There, the government, as at Port Nicholson, has granted a piece of land, but very small, to build a church and a school. A little weatherboard house has already been built for the priest, who will go there – Father Baty is designated. The Catholics, we were told, number about 400; the European population is roughly the same as at Port Nicholson. The natives are pretty numerous in the districts around each of these places.

We left Auckland on the 3rd May, and we arrived at the Bay of Islands on the eve of the Ascension at 10.30 in the morning. There we found Father Epalle, pro-vicar for the Bishop, Father Garin, Provincial, Father Petitjean, whose role at the Bay of Islands is that of parish priest. Father Comte arrived a little time ago from Akaroa where he left Father Tripe who is still there on his own.
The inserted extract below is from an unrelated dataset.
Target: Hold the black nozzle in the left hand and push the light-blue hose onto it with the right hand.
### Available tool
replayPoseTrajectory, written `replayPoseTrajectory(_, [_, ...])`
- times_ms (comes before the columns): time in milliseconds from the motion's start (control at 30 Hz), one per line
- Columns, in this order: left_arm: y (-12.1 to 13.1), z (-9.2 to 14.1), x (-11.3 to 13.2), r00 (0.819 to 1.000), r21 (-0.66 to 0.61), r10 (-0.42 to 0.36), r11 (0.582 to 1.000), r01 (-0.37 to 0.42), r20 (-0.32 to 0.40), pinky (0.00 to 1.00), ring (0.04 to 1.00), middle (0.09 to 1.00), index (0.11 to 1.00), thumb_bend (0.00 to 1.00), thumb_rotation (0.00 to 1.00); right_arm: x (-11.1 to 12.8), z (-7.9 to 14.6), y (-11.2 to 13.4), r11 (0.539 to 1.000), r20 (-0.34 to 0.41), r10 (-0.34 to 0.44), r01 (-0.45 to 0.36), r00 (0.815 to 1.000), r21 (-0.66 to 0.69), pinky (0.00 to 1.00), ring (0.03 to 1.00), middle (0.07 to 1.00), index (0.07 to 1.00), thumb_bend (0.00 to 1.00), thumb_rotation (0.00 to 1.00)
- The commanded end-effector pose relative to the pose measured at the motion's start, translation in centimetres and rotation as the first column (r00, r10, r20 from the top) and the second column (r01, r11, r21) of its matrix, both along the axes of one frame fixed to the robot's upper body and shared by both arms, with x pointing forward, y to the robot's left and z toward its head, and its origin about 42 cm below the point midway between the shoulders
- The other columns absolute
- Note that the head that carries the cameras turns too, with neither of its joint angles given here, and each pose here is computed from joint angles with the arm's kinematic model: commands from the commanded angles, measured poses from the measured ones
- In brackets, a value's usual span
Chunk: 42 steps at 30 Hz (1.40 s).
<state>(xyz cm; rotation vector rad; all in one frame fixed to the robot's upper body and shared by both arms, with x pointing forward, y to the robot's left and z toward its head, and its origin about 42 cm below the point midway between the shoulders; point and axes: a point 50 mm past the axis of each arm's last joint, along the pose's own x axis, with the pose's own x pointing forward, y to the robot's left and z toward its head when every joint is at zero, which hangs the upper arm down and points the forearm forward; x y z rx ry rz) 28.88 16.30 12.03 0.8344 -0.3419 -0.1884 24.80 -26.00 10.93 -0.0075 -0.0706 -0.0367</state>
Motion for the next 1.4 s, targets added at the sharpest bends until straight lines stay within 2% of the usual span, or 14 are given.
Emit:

Father Epalle will give you details about this station where Bishop Pompallier has experienced great damage, which has harmed the rest of the Mission. We found at the Bay of Islands as well Mr Yvert, employed at the printery, which will not be really busy for about six months; Mr Perret who does a bit of medical work and wants to go back to France, and three or four Brothers employed in building a fairly big house in pise, which seemed to me to be not particularly solidly built.

The Bishop has been away for 12 months. He is in the islands of the tropics. The mission is in the most awful misery.

Our poor Brother have suffered a lot, and I know some who have gone like savages to ask for some pieces of biscuits from foreign ships passing by.